She is still doing awesome at Taekwondo, too. She leveled up to a yellow tip, which meant she got to start actually sparring with her classmates. This is pretty much what she's been waiting for since she started. She loves it. Marc and T loved watching her so much that they both started taking it as well. 

Tuesday, October 4, 2016


I let Marc be the one to take him back to be put under since I'd been able to be with him when that happened for his MRI and his MIBG scan. I don't even know how we managed to keep Conor asleep while Marc got suited up to go back with him!

Just like with his heart surgery Conor was a total rock star when it came to recovery. The doctors had said 4-7 days in hospital for observation after his surgery, but he was doing awesome and all ready to go home after just three days.

He had one night in the PICU. They take such good care of him there. He was still on morphine and ibuprofen for pain while he was in there. He just has gotten the most amazing nurses and nurse practitioners every time. We were bummed it was looking like we were going to have to cancel his appointment with genetics. His surgery was the 8th and his appointment was scheduled for the 12th. We'd been waiting to meet with genetics since May, so I was pretty disappointed it looked like we would have to cancel. Marc called them while he was in surgery to see if there was any way to make it work while he was in the hospital, but they shut him down pretty fast and rescheduled him for the end of January. Luckily, once we got back to the PICU, the NP heard us talking about it and said she would see what she could do. She called up genetics and within an hour they had some doctors over to see him and tell the nurses what kind of blood samples they wanted. We were so glad they were able to come see him while he was in there, because they ended up wanting 5 or 6 vials of blood and were able to use the iv lines that were already in place instead of having to stick him again. He is a really hard stick when it comes to blood draws, so anytime we can avoid it we are happy. Genetics asked us about a  million questions about both Marc and my medical and familial history and then gave Conor as thorough of a look over as they could with all his wires and lines. Their tests take quite a while to come back, though, so we still don't have any conclusive answers from them.

After one night in the PICU Conor got moved up to the Oncology ward. I don't know why, but I was completely unprepared for that. Obviously that's where they would send a baby that had neuroblastoma, but for some reason I was still expecting them to send him up to the regular baby and toddler floor where we've been before. His nurses in oncology were amazing, as well, they were so helpful and loving and just awesome. Of all the things Johns Hopkins does well, hiring excellent nurses is definitely one of them.

Poor lamb, he was so done with all the vitals checks. It felt like SO many different people kept coming in to check on him. Surgery, oncology, genetics stopped by again, then there was just the general pediatrics doctors, poor lad couldn't catch a break. At least most of the time they were able to check him while I held him, instead of having to be in his little hospital crib.

Seriously.

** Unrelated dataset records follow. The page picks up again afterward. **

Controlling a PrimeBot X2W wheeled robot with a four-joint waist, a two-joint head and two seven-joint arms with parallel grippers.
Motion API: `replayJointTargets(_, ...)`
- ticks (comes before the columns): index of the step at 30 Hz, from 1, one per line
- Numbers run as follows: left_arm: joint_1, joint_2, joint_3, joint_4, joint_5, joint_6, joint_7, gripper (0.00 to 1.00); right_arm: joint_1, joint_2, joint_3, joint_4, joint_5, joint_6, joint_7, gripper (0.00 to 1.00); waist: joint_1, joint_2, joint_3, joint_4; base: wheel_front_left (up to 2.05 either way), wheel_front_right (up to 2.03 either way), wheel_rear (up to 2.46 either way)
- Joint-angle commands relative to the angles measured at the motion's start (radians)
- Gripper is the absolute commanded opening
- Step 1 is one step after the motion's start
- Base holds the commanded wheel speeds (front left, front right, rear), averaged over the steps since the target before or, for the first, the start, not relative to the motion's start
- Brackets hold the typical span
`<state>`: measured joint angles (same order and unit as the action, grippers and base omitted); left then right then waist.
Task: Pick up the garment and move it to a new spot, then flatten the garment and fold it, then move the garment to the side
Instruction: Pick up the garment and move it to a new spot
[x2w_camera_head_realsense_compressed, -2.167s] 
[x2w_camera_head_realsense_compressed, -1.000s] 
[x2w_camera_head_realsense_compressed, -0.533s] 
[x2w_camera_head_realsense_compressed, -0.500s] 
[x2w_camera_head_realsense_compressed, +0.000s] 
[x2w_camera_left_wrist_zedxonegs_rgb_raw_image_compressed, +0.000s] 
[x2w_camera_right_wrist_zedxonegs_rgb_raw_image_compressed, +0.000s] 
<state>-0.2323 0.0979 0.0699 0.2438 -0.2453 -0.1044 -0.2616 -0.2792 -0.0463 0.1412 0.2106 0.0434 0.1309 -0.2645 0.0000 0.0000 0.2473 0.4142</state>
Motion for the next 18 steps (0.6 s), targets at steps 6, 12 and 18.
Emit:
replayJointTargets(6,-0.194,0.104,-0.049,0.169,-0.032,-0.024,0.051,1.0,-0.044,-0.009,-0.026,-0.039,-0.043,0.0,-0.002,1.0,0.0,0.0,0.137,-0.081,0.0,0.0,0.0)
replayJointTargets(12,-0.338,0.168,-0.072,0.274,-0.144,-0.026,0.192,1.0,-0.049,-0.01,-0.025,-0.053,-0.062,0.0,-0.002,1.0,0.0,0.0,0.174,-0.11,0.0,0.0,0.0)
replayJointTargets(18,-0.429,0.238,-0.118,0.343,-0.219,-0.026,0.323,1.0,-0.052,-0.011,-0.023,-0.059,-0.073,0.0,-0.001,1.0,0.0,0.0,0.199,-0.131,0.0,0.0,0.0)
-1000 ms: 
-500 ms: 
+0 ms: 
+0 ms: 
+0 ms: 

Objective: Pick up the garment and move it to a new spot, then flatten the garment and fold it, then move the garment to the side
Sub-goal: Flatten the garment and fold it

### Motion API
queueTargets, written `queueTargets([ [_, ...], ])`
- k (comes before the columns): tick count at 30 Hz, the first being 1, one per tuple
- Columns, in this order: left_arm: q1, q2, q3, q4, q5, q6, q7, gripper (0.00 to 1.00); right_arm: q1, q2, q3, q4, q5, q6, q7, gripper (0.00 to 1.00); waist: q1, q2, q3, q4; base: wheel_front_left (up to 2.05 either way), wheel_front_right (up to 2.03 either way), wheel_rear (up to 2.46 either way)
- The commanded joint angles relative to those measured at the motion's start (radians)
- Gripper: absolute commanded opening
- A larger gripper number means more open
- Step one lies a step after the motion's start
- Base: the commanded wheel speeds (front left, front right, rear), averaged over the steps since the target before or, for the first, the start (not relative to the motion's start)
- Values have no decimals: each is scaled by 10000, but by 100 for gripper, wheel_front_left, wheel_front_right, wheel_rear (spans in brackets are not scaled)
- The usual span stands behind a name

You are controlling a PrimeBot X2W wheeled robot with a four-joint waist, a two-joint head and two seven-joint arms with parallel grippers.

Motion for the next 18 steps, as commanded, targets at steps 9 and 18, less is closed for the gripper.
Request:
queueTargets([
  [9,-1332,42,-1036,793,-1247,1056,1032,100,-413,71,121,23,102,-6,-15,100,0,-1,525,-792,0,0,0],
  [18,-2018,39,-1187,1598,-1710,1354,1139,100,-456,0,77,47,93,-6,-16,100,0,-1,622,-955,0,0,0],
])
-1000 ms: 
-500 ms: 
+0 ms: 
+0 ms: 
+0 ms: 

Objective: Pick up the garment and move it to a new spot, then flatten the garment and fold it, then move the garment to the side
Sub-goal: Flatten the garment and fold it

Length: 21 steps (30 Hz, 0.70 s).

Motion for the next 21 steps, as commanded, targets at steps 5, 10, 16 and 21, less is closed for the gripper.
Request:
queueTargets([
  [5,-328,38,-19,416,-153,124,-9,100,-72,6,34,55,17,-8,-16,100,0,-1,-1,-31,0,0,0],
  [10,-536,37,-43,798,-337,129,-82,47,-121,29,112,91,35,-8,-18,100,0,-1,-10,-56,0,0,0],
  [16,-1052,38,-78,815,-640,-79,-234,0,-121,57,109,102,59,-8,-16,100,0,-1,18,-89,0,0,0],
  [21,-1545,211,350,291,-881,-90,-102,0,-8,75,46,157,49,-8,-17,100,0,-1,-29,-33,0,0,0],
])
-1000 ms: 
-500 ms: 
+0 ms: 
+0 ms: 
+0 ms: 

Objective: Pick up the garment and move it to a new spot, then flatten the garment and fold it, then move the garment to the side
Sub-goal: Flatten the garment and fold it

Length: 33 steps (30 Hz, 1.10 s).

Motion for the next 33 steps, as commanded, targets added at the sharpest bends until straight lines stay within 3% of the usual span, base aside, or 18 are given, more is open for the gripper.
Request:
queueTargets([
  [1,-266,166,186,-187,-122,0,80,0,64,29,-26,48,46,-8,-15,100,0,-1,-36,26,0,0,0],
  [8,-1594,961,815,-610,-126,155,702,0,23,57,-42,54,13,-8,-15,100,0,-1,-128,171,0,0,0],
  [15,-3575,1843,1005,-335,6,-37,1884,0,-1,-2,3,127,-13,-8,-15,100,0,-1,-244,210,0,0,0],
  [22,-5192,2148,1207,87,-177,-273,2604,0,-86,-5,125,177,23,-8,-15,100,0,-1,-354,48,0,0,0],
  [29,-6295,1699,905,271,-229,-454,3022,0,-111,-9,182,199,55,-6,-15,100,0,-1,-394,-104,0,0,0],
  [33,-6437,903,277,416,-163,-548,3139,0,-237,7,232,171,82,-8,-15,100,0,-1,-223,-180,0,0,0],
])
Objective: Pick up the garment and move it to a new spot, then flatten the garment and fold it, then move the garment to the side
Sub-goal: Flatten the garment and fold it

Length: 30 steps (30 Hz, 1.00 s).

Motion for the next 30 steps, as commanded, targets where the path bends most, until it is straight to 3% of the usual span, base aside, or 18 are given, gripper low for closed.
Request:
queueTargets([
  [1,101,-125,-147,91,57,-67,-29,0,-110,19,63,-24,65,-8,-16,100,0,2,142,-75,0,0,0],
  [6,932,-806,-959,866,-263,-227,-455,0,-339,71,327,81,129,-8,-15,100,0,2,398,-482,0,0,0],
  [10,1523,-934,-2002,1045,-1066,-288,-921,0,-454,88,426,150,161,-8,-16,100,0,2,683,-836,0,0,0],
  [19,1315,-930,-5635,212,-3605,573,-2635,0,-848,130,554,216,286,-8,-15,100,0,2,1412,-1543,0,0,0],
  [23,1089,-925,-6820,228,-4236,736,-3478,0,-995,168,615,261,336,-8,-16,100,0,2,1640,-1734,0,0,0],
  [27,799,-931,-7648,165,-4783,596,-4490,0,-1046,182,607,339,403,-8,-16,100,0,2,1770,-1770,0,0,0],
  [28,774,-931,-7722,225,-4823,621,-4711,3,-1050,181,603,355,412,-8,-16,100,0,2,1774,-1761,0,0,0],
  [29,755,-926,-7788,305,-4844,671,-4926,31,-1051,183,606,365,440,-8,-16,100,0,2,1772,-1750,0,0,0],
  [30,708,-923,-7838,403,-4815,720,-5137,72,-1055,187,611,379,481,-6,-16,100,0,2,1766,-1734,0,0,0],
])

Done. 

He spent the next two days being monitored and slowly weaning from morphine to oxycodone for his pain. I was super grateful that he was cleared to come home so quickly because co-sleeping babies and hospital beds do NOT mix well. Marc brought Gigi and all the kids up to see him on Saturday morning and we ended up all being able to go home together a few hours later.

Happy to be home with his family!

He continued to recover so well at home. The surgery was laparoscopic, so he had four little cuts on his belly and they made a cut through his belly button as well. So far his scars are looking good, though his belly button is an outie now, after having that surgical camera sent up that way. He continued to take oxycodone and ibuprofen for a few days after we got home. And it took him a good week after surgery to be willing to give us kisses again, poor lamb. I guess he was holding us accountable for all the pain and uncertainty that he had to deal with.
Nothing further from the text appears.